I’m trying to do my part to stimulate the economy by upping the number of rounds I’m putting down range each month and getting new shooters to the range. I figure we just about have to do it. The ammo factories hired new people and if we don’t keep buying the ammo they will get laid off, right?
Here’s the background story:
Bullet-makers are working around the clock, seven days a week, and still can’t keep up with the nation’s demand for ammunition.
“We are working overtime and still can’t keep up with the demand,” said Al Russo, spokesman for North Carolina-based Remington Arms Company, which makes bullets for rifles, handguns and shotguns. “We’ve had to add a fourth shift and go 24-7. It’s a phenomenon that I have not seen before in my 30 years in the business.”

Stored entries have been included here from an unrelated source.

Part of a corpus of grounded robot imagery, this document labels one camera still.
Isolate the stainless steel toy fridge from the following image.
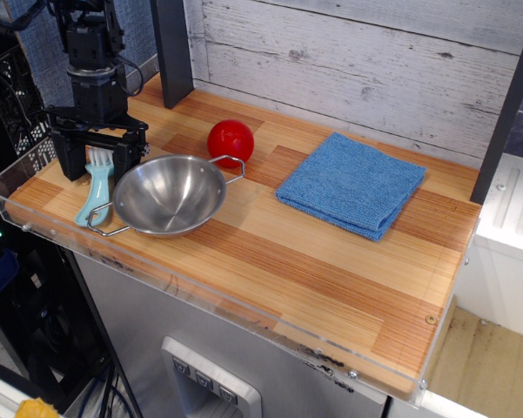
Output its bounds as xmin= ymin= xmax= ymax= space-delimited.
xmin=75 ymin=254 xmax=388 ymax=417

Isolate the grey dispenser button panel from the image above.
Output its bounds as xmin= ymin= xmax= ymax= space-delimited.
xmin=161 ymin=336 xmax=263 ymax=417

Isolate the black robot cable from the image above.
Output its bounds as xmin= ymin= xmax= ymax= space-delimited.
xmin=112 ymin=54 xmax=145 ymax=98

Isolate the yellow object at corner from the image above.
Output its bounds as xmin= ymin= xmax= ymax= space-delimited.
xmin=15 ymin=398 xmax=60 ymax=418

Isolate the light blue scrub brush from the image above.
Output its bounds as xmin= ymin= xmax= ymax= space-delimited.
xmin=75 ymin=147 xmax=114 ymax=227

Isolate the black plastic crate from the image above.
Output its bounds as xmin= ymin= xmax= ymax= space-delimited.
xmin=0 ymin=46 xmax=49 ymax=155

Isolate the white ribbed side unit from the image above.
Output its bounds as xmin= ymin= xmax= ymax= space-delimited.
xmin=453 ymin=154 xmax=523 ymax=334

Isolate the folded blue cloth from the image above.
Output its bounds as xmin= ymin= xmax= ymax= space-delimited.
xmin=275 ymin=132 xmax=426 ymax=242

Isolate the red ball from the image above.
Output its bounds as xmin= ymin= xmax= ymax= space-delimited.
xmin=207 ymin=119 xmax=254 ymax=162

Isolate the dark grey right post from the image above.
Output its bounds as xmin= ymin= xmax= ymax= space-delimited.
xmin=470 ymin=48 xmax=523 ymax=205

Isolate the dark grey left post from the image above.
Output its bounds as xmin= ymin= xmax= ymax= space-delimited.
xmin=151 ymin=0 xmax=194 ymax=109

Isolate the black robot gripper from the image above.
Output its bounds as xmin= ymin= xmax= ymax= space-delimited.
xmin=47 ymin=64 xmax=149 ymax=181

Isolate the clear acrylic table guard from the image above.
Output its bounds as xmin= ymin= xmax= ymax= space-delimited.
xmin=0 ymin=145 xmax=479 ymax=402

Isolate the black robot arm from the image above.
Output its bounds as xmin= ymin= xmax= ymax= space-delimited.
xmin=46 ymin=1 xmax=148 ymax=180

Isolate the dark grey post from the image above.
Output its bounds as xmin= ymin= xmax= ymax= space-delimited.
xmin=470 ymin=48 xmax=523 ymax=205
xmin=151 ymin=0 xmax=194 ymax=109

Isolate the stainless steel two-handled bowl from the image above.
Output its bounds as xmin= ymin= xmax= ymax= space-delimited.
xmin=87 ymin=154 xmax=245 ymax=238

Americans usually buy about 7 billion rounds of ammunition a year, according to the National Rifle Association. In the past year, that figure has jumped to about 9 billion rounds, said NRA spokeswoman Vickie Cieplak.
Nine billion rounds in one year with about 80 million gun owners in the U.S. works out to about only about 112 rounds per gun owner. I went through that many rounds both last night and the night before. I’ll go through probably another 200 rounds tonight and then another 150 on Sunday. What the heck is going on here? I’m figure I’m just doing my civic duty here and it turns out I’m doing the job of about 100 other people as well.
If every gun owner were going through just 100 rounds a month that would be nearly 100 billion rounds a year. That is a way to stimulate the economy and have something to show for it afterward–an armed and well practiced citizenry and respectful politicians.